Adaptive Huffman Coding

Faller, Gallager, Knuth = Algorithm FGK

by Gerald R. Tamayo


The standard adaptive Huffman algorithm is called Algorithm FGK.  Faller (1973) and Gallager (1978) designed the first versions and Knuth (1985) improved the algorithm.  In 1987, J. S. Vitter presented a new method of generating dynamic Huffman codes. His method is theorized to produce minimal Huffman codes in bits. Vitter proves that his technique will, at the worst case, generate approximately < S + t bits, while Algorithm FGK produces approximately 2S + t bits, where S  is the static Huffman’s bit output and t  is the size of the input message [Vitter 1987].

In algorithm FGK, the Huffman tree is dynamically recomputed when necessary to maintain an efficient code tree. At any state in the decompression process, the decoder can only receive codes that have already a mapping with the source symbols, and there are two sets of symbols in this case: (1) the set of “already-seen” symbols and (2) the set of “unseen” symbols. Thus, the encoder must somehow relay to the decoder a code which signifies an unseen symbol.

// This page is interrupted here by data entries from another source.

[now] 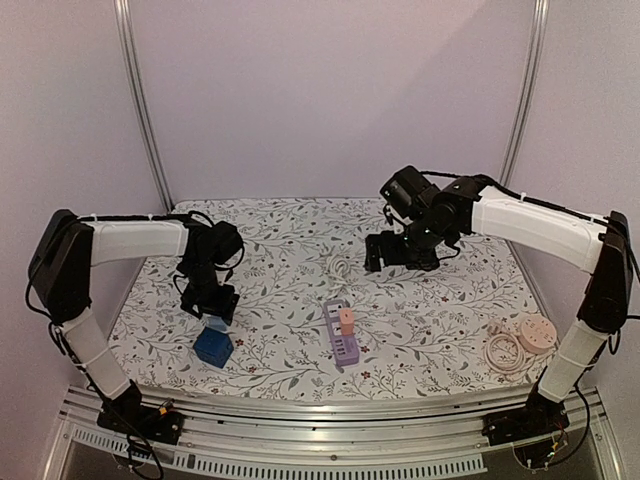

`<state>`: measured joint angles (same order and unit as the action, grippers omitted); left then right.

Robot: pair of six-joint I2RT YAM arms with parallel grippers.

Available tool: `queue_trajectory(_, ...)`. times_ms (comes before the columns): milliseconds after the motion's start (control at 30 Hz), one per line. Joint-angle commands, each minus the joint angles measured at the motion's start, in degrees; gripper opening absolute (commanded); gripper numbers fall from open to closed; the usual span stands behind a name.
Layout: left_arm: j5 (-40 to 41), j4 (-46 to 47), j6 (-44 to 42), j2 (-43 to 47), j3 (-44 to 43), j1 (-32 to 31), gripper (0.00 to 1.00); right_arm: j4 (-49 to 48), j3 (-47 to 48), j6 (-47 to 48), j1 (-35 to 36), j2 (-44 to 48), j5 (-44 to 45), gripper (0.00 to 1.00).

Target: Insert the plug

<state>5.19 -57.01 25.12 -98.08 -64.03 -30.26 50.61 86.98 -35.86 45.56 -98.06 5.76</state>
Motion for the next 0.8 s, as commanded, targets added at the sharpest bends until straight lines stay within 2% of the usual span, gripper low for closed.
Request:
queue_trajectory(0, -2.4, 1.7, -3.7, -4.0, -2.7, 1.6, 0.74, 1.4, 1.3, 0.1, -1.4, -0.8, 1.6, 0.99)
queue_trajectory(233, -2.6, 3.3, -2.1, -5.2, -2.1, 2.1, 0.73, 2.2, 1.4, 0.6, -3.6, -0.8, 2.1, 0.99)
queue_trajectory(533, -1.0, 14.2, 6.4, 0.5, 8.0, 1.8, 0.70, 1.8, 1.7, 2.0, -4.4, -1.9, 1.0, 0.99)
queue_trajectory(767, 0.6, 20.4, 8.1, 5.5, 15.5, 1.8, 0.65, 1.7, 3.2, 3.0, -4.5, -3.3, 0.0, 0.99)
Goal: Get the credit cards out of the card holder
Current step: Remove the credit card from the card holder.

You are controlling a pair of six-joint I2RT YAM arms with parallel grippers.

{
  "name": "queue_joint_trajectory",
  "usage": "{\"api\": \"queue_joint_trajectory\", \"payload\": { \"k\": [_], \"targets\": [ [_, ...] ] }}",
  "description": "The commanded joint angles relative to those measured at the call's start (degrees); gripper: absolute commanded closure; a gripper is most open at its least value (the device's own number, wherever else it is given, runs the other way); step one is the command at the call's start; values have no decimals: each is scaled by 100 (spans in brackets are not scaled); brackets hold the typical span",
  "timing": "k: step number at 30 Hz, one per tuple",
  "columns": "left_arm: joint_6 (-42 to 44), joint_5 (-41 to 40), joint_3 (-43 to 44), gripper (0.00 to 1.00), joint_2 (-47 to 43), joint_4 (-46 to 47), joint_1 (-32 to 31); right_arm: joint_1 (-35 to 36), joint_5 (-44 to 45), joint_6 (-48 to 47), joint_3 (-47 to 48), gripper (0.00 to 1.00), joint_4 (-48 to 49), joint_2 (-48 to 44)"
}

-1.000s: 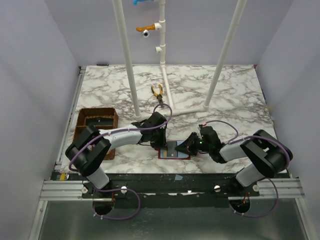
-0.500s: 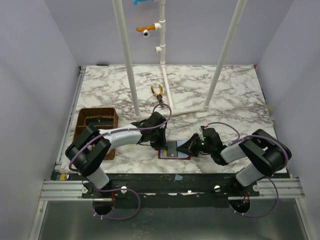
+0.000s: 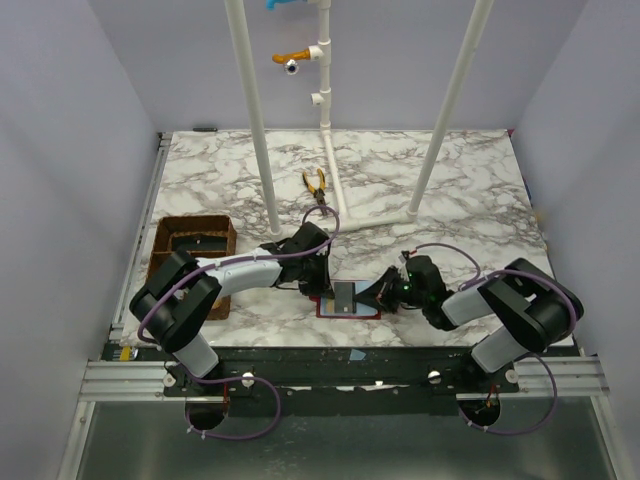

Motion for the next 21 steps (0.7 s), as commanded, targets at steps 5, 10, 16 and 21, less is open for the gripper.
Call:
{"api": "queue_joint_trajectory", "payload": {
  "k": [5, 10, 16, 21],
  "targets": [
    [134, -282, -237, 100, 78, -308, 136, -80, 467, -708, 80, 100, -1046, -580],
    [144, -281, -218, 100, 85, -310, 136, -84, 694, -929, 120, 100, -1535, -921],
    [174, -272, -178, 100, 76, -320, 145, -135, 855, -1144, 190, 99, -2089, -1339],
    [193, -271, -158, 100, 35, -335, 145, -173, 993, -1315, 258, 99, -2557, -1726]
  ]
}}
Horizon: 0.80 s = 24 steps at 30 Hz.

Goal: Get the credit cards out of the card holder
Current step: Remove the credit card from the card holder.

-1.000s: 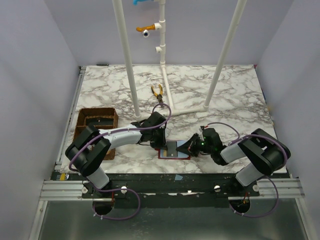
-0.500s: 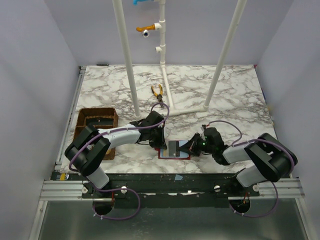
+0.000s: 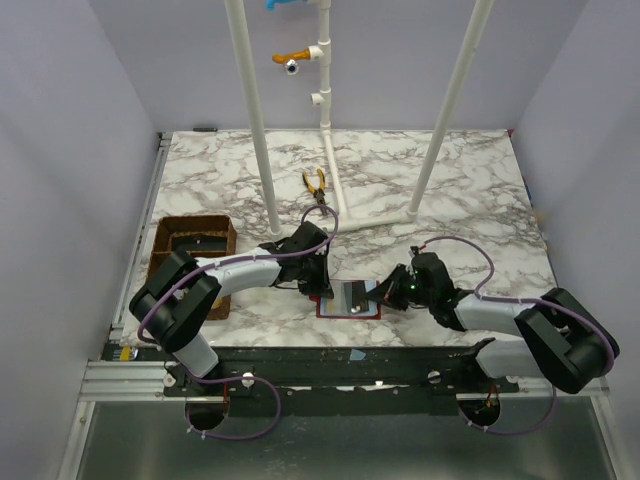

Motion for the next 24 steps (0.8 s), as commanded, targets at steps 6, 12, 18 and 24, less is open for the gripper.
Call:
{"api": "queue_joint_trajectory", "payload": {
  "k": [6, 12, 18, 24],
  "targets": [
    [256, -328, -71, 100, -33, -419, 62, -89, 424, -379, 205, 99, -1073, -654],
    [324, -353, 56, 100, -183, -559, 58, -101, 451, -444, 370, 99, -1473, -972],
    [356, -345, 141, 100, -298, -628, 60, -105, 487, -476, 485, 99, -1746, -1198],
    [373, -335, 156, 100, -508, -610, 62, -105, 465, -475, 606, 99, -1878, -1317]
  ]
}}
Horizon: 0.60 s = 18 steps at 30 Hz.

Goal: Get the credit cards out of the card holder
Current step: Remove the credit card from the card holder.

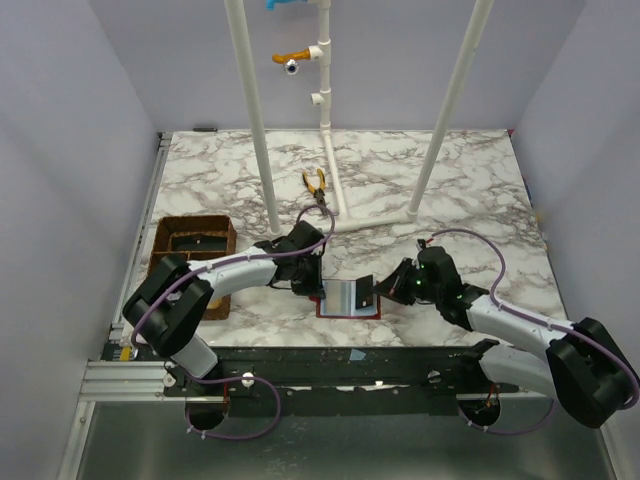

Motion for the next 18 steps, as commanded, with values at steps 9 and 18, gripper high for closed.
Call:
{"api": "queue_joint_trajectory", "payload": {
  "k": [9, 18],
  "targets": [
    [87, 81, 225, 47, -880, -126, 89, -32, -86, 15, 479, 99, -292, -150],
    [-349, 1093, -167, 25, -1498, 602, 485, -32, -529, 266, 814, 99, -255, -222]
  ]
}}
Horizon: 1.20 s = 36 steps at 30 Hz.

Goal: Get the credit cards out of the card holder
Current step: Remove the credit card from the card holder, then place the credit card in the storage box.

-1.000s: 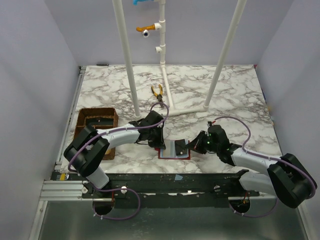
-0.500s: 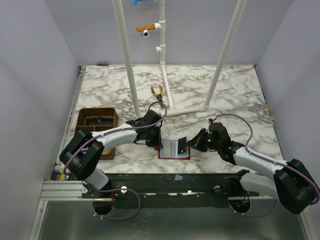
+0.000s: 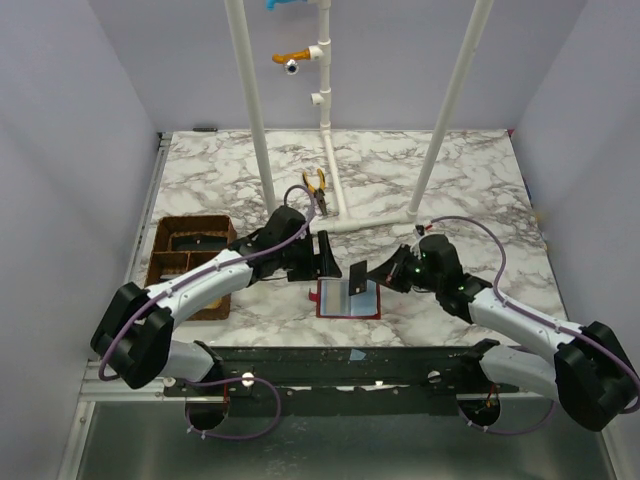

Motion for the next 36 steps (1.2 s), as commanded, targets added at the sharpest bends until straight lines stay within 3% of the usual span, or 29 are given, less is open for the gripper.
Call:
{"api": "queue_joint_trajectory", "payload": {
  "k": [1, 12, 24, 30, 36],
  "targets": [
    [-331, 771, -243, 25, -364, 534, 223, -32, -404, 224, 264, 99, -33, -114],
    [-1111, 1596, -688, 25, -693, 1545, 512, -31, -1302, 1001, 393, 99, 1005, -1],
    [-1831, 2047, -1059, 29, -781, 2573, 589, -24, -1637, 1476, 337, 99, 1683, 126],
    [-2150, 2186, -1237, 48, -793, 2995, 585, -28, -1637, 1463, 303, 99, 1661, 86],
    [-2396, 2280, -1383, 78, -810, 3368, 584, -24, -1578, 1400, 251, 99, 1546, 19]
  ]
}}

A Zero-Weight Huffman Node

The intuitive approach of algorithm FGK is to create an extra node to the tree to represent the set of unseen symbols; this node is called the 0-node.  When a new symbol is encountered, this node is sent as output to indicate a new symbol, and then the new symbol is also emitted as a raw byte. The 0-node is appropriately named because its weight is zero; as such, it has always the longest code. Its sole purpose is to “signal” to the decoder that a new symbol follows.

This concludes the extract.